So you're saying Ted Haggard could well be straight? Good luck.

It depends. I could see someone who had transient sexual encounters with the same sex but only long term relations with the opposite sex classifying themselves as straight and I wouldn't argue.

Monosexual vs bisexual is something that is hard to put up lines that people agree with.
 
I shouldn't have used the term "Oedipus complex" because everybody always equates anything ostensibly Freudian with hogswash, despite the fact many of his "findings" are born out in contemporary research. He got a lot of stuff wrong and quite a lot of stuff right (eg the mechanisms of transference and projection) it would seem, but that's for another time and thread.

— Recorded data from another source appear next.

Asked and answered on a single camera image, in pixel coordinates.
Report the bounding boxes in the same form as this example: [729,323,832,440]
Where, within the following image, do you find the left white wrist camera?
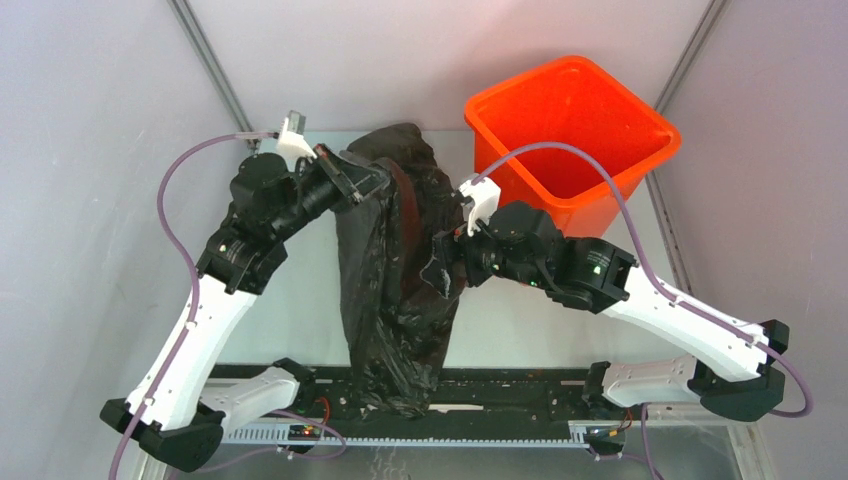
[275,110,317,162]

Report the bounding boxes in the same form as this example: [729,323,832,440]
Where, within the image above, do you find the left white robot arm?
[100,144,392,473]

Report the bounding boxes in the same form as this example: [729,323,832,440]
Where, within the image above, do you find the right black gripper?
[419,203,546,300]

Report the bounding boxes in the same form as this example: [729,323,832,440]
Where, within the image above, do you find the grey cable duct strip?
[222,423,589,448]

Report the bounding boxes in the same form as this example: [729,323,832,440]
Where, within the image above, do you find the black plastic trash bag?
[336,122,464,419]

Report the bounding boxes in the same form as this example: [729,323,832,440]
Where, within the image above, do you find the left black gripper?
[272,143,393,240]

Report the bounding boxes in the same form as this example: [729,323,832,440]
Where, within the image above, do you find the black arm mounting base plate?
[292,366,633,440]

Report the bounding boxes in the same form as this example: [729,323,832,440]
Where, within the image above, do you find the aluminium frame rail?
[153,377,757,425]

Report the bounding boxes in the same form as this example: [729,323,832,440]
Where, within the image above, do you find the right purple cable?
[471,141,815,480]

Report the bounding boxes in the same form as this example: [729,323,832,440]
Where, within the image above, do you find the orange plastic trash bin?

The reason I mentioned the Oedipus complex is that there seems to be some agreement that sexual orientation often becomes clear at around the same time that the Oedipus complex is said to occur. Lets forget the Oedipus complex reference as it is actually largely superfluous to the theory I put forward about gender role model identity confusion in early childhood, because it is plausible that somebody could most closely identify with the other gender at any time, and so seek out "what they lack" by romantically desiring the stereotypical other gender type.


RandFan - You ask me for evidence and I haven't got any. All I know is that the low concordance for monozygotic twins and homosexuality necessarily directs an environmental determinant. I am merely throwing a plausible/possible environmental cause out there. Perhaps evidence exists to support that hypothesis, perhaps not. At least a hypothosis exists in this thread and I believe it is the scientific method to disprove hypothesese, not prove them. Read any Popper recently? Empirical falsification?
 
Well, sure, there's a connection between alcohol and testosterone, but you retracted the statement that it causes homosexuality, then you immediately responded to RandFan that he would find evidence on whatever you're claiming. Its not clear whether the connection between alcohol and testosterone is a red herring. What does alcohol's effect on testosterone have to do with the fluidity of sexuality?
I didn't retract the statement; it was a typo. Again, Move the bracket five words to the right. Please.

Lower testosterone is associated with feminisation, so lower testosterone individuals would be more likely to identify with the feminine gender role.
 
Lower testosterone is associated with feminisation, so lower testosterone individuals would be more likely to identify with the feminine gender role.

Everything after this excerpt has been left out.